— PROBLEM DESCRIPTION —
Starting with the line that contains "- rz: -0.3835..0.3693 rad" and stopping after the line that contains "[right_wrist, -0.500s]", copy the entries below exactly. Include nothing else.

===== MATERIAL FOR THE TASK =====

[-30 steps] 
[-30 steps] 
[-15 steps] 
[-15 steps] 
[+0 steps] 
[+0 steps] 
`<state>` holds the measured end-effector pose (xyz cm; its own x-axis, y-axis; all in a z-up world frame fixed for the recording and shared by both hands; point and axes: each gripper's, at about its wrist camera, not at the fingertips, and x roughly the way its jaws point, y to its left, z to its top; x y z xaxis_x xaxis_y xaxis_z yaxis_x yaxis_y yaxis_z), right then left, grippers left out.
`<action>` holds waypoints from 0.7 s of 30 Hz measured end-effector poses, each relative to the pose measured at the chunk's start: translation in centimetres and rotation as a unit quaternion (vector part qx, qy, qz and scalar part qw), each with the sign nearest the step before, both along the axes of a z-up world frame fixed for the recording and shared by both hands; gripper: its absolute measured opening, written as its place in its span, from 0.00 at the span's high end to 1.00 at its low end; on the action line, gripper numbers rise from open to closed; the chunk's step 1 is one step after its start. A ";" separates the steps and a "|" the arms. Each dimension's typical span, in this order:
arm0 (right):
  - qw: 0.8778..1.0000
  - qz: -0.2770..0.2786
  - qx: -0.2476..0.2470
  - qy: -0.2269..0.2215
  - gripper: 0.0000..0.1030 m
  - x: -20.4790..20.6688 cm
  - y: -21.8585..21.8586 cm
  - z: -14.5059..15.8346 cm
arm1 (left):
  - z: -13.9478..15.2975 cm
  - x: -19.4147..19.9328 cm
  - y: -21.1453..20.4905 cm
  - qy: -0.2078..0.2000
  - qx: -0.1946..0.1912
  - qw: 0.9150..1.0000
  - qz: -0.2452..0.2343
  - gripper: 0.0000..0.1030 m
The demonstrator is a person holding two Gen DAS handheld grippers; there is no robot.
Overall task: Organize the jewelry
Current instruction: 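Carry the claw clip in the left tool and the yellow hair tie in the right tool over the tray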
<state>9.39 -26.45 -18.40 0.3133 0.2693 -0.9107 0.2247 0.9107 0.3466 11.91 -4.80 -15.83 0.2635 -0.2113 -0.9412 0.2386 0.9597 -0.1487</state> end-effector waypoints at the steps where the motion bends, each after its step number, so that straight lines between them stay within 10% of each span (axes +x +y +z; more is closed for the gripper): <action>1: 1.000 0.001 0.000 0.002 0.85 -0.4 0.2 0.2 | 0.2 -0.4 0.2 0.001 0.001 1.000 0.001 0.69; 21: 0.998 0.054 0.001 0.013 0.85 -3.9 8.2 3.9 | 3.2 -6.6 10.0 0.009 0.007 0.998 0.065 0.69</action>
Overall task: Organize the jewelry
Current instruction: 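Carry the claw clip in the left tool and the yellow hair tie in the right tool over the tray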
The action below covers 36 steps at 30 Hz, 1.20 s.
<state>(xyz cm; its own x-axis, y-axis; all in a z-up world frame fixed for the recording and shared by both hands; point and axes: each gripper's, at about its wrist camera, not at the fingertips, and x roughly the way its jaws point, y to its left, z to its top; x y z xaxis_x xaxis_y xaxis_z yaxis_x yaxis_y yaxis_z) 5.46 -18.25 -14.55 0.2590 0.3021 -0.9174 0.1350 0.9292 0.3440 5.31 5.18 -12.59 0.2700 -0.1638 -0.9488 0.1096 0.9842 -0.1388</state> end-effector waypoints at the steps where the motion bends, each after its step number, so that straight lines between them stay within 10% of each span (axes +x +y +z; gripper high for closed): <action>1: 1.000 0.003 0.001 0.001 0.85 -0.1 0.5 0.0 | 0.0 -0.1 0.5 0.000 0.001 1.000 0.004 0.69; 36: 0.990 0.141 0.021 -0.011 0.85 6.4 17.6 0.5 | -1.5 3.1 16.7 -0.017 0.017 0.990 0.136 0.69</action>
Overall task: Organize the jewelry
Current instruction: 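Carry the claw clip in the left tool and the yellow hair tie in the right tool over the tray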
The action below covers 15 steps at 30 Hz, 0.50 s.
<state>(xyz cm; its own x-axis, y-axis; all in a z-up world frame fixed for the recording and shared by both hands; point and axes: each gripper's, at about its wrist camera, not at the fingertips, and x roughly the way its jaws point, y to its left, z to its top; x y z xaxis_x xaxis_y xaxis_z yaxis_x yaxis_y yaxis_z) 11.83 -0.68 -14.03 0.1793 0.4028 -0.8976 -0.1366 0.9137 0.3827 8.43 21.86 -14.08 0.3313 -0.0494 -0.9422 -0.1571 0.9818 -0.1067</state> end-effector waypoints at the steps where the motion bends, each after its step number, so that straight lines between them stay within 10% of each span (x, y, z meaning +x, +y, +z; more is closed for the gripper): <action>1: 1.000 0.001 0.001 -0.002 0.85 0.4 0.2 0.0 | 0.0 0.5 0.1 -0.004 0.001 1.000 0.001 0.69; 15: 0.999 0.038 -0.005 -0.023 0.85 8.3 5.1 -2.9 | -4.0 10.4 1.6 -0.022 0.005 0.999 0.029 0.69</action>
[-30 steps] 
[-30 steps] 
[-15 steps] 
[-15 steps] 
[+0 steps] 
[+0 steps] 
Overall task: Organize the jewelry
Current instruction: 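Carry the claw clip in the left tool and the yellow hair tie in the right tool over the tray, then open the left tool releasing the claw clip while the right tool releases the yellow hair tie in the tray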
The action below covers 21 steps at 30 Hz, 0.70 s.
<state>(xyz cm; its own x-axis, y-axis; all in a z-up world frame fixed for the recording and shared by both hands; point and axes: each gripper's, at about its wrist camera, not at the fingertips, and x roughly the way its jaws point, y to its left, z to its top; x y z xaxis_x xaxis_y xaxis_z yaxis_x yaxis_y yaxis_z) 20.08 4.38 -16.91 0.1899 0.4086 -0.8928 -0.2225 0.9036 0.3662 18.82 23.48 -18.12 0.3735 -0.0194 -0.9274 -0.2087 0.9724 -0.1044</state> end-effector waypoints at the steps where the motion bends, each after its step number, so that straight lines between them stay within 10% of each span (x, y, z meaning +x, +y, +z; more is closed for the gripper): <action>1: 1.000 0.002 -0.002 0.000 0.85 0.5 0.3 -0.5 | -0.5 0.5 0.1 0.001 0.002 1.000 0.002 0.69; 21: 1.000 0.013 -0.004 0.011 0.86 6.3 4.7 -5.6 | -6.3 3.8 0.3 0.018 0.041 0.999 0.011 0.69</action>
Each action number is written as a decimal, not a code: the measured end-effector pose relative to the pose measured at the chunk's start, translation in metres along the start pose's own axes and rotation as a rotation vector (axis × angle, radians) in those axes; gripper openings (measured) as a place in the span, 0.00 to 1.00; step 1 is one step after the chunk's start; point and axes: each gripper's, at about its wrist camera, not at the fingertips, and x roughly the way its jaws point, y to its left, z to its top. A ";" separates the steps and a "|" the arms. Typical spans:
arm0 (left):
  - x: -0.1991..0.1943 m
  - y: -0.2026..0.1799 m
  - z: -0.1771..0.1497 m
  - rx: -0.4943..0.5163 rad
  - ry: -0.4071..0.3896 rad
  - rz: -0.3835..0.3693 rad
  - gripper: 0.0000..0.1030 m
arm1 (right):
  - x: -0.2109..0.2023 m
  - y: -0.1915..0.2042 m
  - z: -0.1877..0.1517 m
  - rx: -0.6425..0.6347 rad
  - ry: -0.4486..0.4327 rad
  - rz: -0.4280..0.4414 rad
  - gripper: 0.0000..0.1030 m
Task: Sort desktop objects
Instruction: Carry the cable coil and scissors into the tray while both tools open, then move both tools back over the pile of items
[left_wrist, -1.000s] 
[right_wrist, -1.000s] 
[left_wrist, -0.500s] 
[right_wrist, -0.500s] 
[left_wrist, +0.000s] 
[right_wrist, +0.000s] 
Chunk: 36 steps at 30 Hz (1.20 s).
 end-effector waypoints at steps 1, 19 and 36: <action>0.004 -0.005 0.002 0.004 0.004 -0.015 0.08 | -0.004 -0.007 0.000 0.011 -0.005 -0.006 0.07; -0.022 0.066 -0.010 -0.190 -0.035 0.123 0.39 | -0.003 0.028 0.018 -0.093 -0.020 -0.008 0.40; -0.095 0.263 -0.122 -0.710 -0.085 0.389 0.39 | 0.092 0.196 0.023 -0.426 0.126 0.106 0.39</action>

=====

— SOLVED EXERCISE —
  - rz: -0.3835..0.3693 rad
  - gripper: 0.0000..0.1030 m
arm1 (right):
  - x: -0.2109..0.2023 m
  - y: -0.1915..0.2042 m
  - z: -0.1877..0.1517 m
  - rx: -0.6425..0.6347 rad
  - ry: -0.4486..0.4327 rad
  - rz: -0.4280..0.4414 rad
  - gripper: 0.0000..0.1030 m
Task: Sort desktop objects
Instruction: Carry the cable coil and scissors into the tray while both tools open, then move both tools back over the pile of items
[left_wrist, -1.000s] 
[right_wrist, -1.000s] 
[left_wrist, -0.500s] 
[right_wrist, -0.500s] 

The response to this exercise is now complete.